During the last 2 decades, some experimental studies have been carried out in order to re-evaluate the use of bacteriophage-based therapeutic methods for the treatment of infectious diseases in humans and animals. The results of these studies have recently been revised. D. Smith and associates published the results of a series of experiments on the treatment of systemic E. Coli infections in rodents and intestinal disorders in the form of diarrhea in calves. It has been shown that both prevention and treatment are possible using phage titers much lower than the number of target organisms, which is an indication of the growth of bacteriophages in vivo.
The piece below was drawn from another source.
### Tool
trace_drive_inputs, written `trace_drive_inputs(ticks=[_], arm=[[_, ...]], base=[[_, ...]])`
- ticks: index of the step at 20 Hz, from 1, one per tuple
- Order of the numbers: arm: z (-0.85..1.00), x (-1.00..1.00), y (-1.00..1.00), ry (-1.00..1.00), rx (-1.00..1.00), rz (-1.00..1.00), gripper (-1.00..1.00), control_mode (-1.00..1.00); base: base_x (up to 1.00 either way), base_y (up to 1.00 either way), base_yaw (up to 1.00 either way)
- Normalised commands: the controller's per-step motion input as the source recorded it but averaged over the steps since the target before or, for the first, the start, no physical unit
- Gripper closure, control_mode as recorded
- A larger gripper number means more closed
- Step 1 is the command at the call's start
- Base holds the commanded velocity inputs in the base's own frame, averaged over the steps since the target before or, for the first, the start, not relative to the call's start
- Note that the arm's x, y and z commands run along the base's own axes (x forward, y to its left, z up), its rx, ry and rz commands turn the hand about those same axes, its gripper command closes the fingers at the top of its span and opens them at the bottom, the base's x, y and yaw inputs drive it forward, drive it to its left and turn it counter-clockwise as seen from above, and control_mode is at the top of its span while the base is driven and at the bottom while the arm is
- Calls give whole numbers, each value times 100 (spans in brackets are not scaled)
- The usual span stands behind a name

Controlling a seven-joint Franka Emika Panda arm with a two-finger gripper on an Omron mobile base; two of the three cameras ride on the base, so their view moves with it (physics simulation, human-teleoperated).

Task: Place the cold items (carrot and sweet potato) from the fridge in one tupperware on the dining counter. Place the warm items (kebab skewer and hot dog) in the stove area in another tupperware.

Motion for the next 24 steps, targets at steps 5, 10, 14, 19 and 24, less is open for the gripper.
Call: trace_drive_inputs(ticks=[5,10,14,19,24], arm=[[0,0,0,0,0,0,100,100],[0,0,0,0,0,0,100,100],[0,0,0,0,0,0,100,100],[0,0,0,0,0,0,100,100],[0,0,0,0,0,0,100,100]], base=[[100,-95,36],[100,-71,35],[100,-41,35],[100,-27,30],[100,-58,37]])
They showed that intramuscular injection of 106 units of E. coli resulted in the death of 10 experimental mice, while simultaneous injection into the other leg of 104 phages selected against K1 antigen capsules gave complete protection.
Bacteriophage therapy in relation to antibiotic therapy has a number of advantages. For example, it is effective against drug-resistant organisms and can be used as an alternative therapy for patients who are allergic to antibiotics. It can be used prophylactically to control the spread of an infectious disease where the source is identified early, or where outbreaks occur within relatively closed institutions such as schools or nursing homes. Bacteriophages are highly specific for target organisms and have no effect on non-target organisms. They are self-replicating and self-limiting; when the target organism is present, they self-replicate until all of the target bacteria have been infected and destroyed. Bacteriophages mutate naturally to fight resistance mutations in the host; moreover, they can be deliberately mutated in the laboratory. In Russia and the CIS countries, bacteriophage preparations are used to treat purulent-septic and enteric diseases of various localization, excited by opportunistic bacteria of the genera Escherichia, Proteus, Pseudomonas, Enterobacter, Staphylococcus, Streptococcus, serve as substitutes for antibiotics. They are not inferior and even superior to the latter in terms of effectiveness, without causing adverse toxic and allergic reactions and without contraindications for use. Bacteriophage preparations are effective in the treatment of diseases caused by antibiotic-resistant strains of microorganisms, in particular in the treatment of paratonsillar ulcers, inflammation of the sinuses, as well as purulent-septic infections, intensive care patients, surgical diseases, cystitis, pyelonephritis, cholecystitis, gastroenterocolitis, paraproctitis, intestinal dysbacteriosis, inflammatory diseases and sepsis of newborns. With the widespread development of antibiotic resistance in pathogenic bacteria, the need for new antibiotics and alternative technologies to control microbial infections is becoming increasingly important. Bacteriophages likely have yet to fulfill their role in the treatment of infectious diseases, either alone or in combination with antibiotic therapy.

Do you love neatness? It is believed that the order on the table is the order in the head. Fleming, discoverer of penicillin, did not really like to clean his laboratory table, which fortunately helped him in 1928 make one of the most important discoveries of the 20th century in medicine.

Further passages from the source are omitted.